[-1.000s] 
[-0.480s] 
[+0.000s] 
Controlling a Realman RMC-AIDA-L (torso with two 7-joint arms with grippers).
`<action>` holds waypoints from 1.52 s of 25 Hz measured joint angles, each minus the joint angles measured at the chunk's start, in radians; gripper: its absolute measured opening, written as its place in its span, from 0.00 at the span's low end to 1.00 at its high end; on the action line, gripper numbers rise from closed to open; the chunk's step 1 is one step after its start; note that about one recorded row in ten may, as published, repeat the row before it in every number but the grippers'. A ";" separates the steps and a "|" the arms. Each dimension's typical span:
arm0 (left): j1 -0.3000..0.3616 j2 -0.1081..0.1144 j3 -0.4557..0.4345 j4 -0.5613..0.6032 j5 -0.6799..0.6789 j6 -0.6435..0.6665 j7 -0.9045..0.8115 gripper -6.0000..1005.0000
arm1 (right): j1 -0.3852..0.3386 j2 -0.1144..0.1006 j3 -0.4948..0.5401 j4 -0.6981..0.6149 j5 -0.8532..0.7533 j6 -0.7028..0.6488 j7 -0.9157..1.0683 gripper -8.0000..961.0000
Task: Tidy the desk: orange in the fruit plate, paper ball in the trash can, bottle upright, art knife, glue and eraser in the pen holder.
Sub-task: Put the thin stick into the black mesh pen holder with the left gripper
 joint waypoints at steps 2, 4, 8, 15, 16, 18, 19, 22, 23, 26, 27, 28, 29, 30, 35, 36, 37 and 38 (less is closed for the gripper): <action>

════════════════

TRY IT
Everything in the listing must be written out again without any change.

SOLUTION TO THIS EXERCISE
[-1.000s] 
[-0.480s] 
[+0.000s] 
Controlling a Realman RMC-AIDA-L (torso with two 7-joint arms with grippers).
`<action>` holds waypoints from 1.52 s of 25 Hz measured joint angles, each minus the joint angles measured at the chunk's start, in radians; gripper: its absolute measured opening, written as its place in its span, from 0.00 at the span's low end to 1.00 at its high end; on the action line, gripper numbers rise from closed to open; the chunk's step 1 is one step after its start; note that about one recorded row in ten may, as published, repeat the row before it in every number but the grippers'. A ";" separates the steps and a "|" the arms. Each dimension's typical span:
arm0 (left): j1 -0.3000..0.3616 j2 -0.1081..0.1144 j3 -0.4557..0.4345 j4 -0.5613..0.6032 j5 -0.6799..0.6789 j6 -0.6435..0.6665 j7 -0.9045..0.8115 gripper -6.0000..1005.0000
arm1 (right): j1 -0.3852..0.3386 j2 -0.1144..0.1006 j3 -0.4948..0.5401 j4 -0.6981..0.6149 j5 -0.8532..0.7533 j6 -0.7028..0.6488 j7 -0.9157..1.0683 gripper -8.0000..961.0000
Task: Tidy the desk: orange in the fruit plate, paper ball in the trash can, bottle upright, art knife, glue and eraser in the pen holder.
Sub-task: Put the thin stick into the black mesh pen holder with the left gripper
 joint waypoints at steps 2, 4, 8, 15, 16, 18, 19, 22, 23, 26, 27, 28, 29, 30, 35, 36, 37 and 38 (less is closed for the gripper): <action>

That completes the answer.